= Linear cryptanalysis =

Form of cryptanalysis

In cryptography, linear cryptanalysis is a general form of cryptanalysis based on finding affine approximations to the action of a cipher. Attacks have been developed for block ciphers and stream ciphers. Linear cryptanalysis is one of the two most widely used attacks on block ciphers; the other being differential cryptanalysis.

The discovery is attributed to Mitsuru Matsui, who first applied the technique to the FEAL cipher (Matsui and Yamagishi, 1992). Subsequently, Matsui published an attack on the Data Encryption Standard (DES), eventually leading to the first experimental cryptanalysis of the cipher reported in the open community (Matsui, 1993; 1994). The attack on DES is not generally practical, requiring 2^{47} known plaintexts.

A variety of refinements to the attack have been suggested, including using multiple linear approximations or incorporating non-linear expressions, leading to a generalized partitioning cryptanalysis. Evidence of security against linear cryptanalysis is usually expected of new cipher designs.

==Overview==
There are two parts to linear cryptanalysis. The first is to construct linear equations relating plaintext, ciphertext and key bits that have a high bias; that is, whose probabilities of holding (over the space of all possible values of their variables) are as close as possible to 0 or 1. The second is to use these linear equations in conjunction with known plaintext-ciphertext pairs to derive key bits.

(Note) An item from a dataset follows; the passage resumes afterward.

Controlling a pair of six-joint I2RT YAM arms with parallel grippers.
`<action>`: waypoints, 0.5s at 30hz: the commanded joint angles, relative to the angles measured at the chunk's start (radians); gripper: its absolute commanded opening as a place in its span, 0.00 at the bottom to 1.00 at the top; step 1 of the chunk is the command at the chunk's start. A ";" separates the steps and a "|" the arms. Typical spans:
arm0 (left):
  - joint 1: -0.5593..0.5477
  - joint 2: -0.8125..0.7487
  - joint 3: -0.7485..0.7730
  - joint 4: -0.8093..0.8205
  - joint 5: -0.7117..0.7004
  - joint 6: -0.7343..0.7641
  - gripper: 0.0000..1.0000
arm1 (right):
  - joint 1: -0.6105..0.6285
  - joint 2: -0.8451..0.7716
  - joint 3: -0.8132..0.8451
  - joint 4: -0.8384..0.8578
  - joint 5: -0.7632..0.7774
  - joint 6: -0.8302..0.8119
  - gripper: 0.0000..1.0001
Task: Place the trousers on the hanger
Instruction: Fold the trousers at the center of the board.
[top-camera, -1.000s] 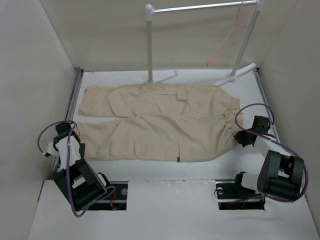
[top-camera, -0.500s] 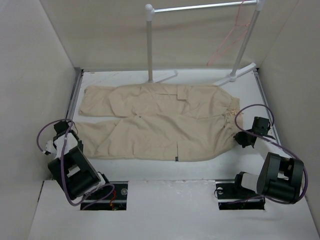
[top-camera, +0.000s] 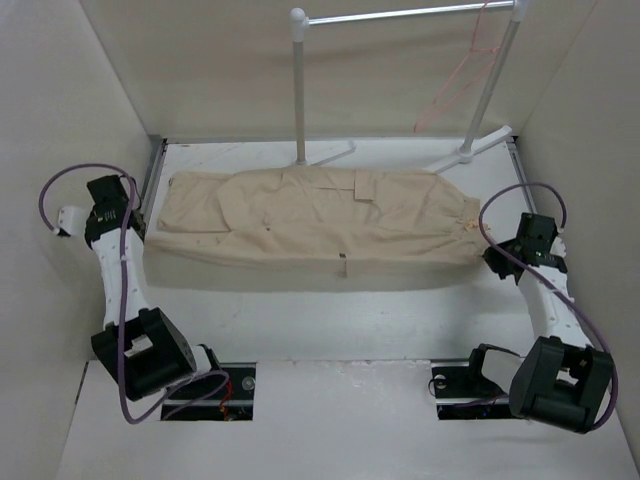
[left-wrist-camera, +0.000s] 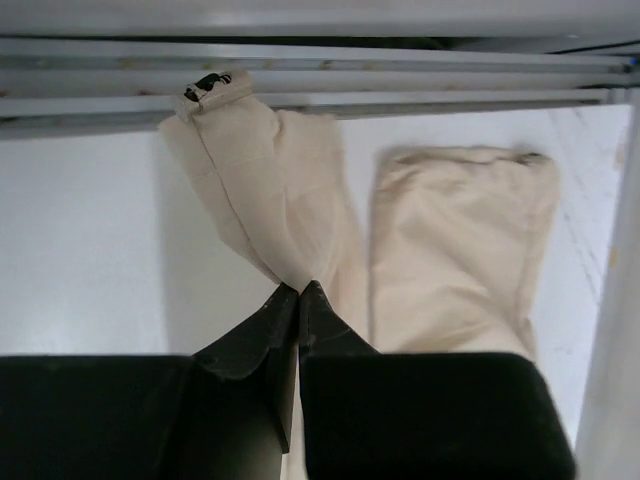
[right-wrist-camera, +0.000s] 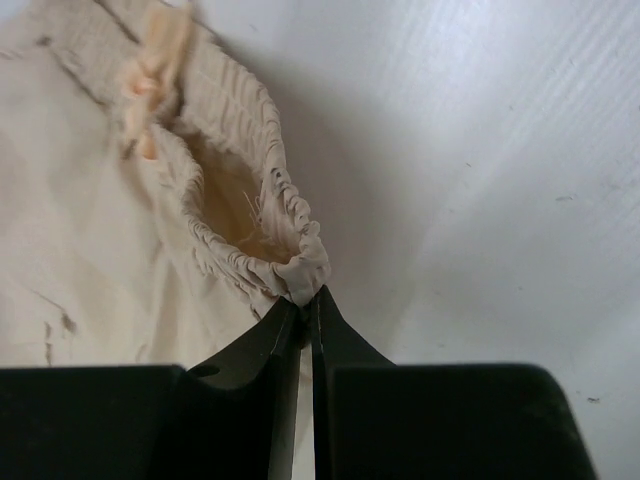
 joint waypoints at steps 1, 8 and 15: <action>-0.066 0.070 0.119 -0.013 -0.068 0.008 0.00 | 0.004 0.028 0.139 0.001 0.089 -0.012 0.02; -0.161 0.324 0.406 -0.017 -0.130 0.035 0.00 | 0.005 0.261 0.422 0.009 0.121 -0.007 0.03; -0.210 0.591 0.714 -0.025 -0.154 0.086 0.00 | 0.005 0.579 0.775 -0.034 0.075 -0.015 0.03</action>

===Constructing linear equations===
For the purposes of linear cryptanalysis, a linear equation expresses the equality of two expressions which consist of binary variables combined with the exclusive-or (XOR) operation. For example, the following equation, from a hypothetical cipher, states the XOR sum of the first and third plaintext bits (as in a block cipher's block) and the first ciphertext bit is equal to the second bit of the key:

$P_1 \oplus P_3 \oplus C_1 = K_2.$

In an ideal cipher, any linear equation relating plaintext, ciphertext and key bits would hold with probability 1/2. Since the equations dealt with in linear cryptanalysis will vary in probability, they are more accurately referred to as linear approximations.

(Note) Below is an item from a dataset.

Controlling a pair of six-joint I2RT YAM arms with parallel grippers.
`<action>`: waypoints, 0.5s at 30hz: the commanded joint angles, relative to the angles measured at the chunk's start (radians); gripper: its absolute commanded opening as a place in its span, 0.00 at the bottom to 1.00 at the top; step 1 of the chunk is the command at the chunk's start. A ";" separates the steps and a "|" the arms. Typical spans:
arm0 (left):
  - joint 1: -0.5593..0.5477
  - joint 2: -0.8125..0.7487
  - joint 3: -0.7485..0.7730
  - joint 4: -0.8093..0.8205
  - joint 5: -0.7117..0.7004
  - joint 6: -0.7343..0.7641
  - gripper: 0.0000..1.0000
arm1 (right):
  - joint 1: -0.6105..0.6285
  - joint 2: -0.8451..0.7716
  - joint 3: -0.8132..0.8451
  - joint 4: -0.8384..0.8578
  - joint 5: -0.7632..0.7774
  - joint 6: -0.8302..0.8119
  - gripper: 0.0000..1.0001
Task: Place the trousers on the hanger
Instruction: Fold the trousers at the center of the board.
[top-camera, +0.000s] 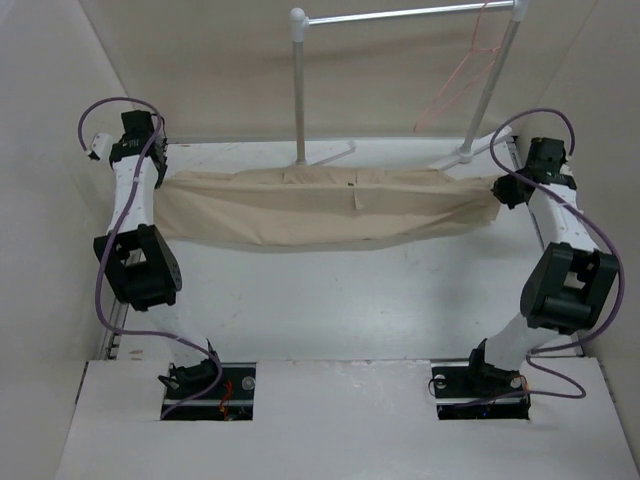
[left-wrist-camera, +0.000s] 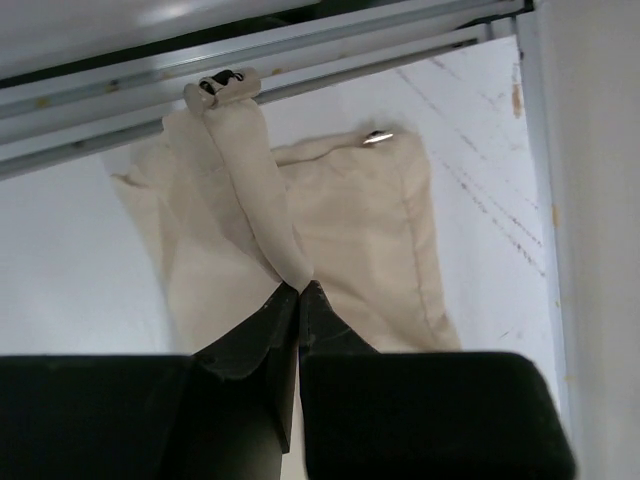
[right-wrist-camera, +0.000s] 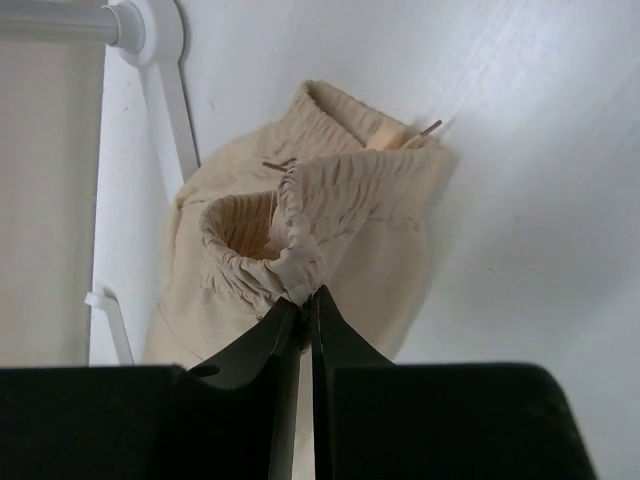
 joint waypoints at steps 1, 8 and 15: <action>0.001 0.087 0.164 0.009 -0.090 0.039 0.00 | -0.014 0.117 0.193 -0.013 0.045 -0.010 0.03; -0.018 0.365 0.493 -0.024 -0.081 0.065 0.02 | -0.012 0.428 0.594 -0.131 0.022 -0.018 0.04; -0.022 0.460 0.567 0.111 0.077 0.112 0.41 | 0.012 0.545 0.757 -0.131 0.017 -0.018 0.44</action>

The procedure for constructing approximations is different for each cipher. In the most basic type of block cipher, a substitution–permutation network, analysis is concentrated primarily on the S-boxes, the only nonlinear part of the cipher (i.e. the operation of an S-box cannot be encoded in a linear equation). For small enough S-boxes, it is possible to enumerate every possible linear equation relating the S-box's input and output bits, calculate their biases and choose the best ones. Linear approximations for S-boxes then must be combined with the cipher's other actions, such as permutation and key mixing, to arrive at linear approximations for the entire cipher. The piling-up lemma is a useful tool for this combination step. There are also techniques for iteratively improving linear approximations (Matsui 1994).

===Deriving key bits===
Having obtained a linear approximation of the form:

$P_{i_1} \oplus P_{i_2} \oplus \cdots \oplus C_{j_1} \oplus C_{j_2} \oplus \cdots = K_{k_1} \oplus K_{k_2} \oplus \cdots$

we can then apply a straightforward algorithm (Matsui's Algorithm 2), using known plaintext-ciphertext pairs, to guess at the values of the key bits involved in the approximation.

For each set of values of the key bits on the right-hand side (referred to as a partial key), count how many times the approximation holds true over all the known plaintext-ciphertext pairs; call this count T. The partial key whose T has the greatest absolute difference from half the number of plaintext-ciphertext pairs is designated as the most likely set of values for those key bits. This is because it is assumed that the correct partial key will cause the approximation to hold with a high bias. The magnitude of the bias is significant here, as opposed to the magnitude of the probability itself.

This procedure can be repeated with other linear approximations, obtaining guesses at values of key bits, until the number of unknown key bits is low enough that they can be attacked with brute force.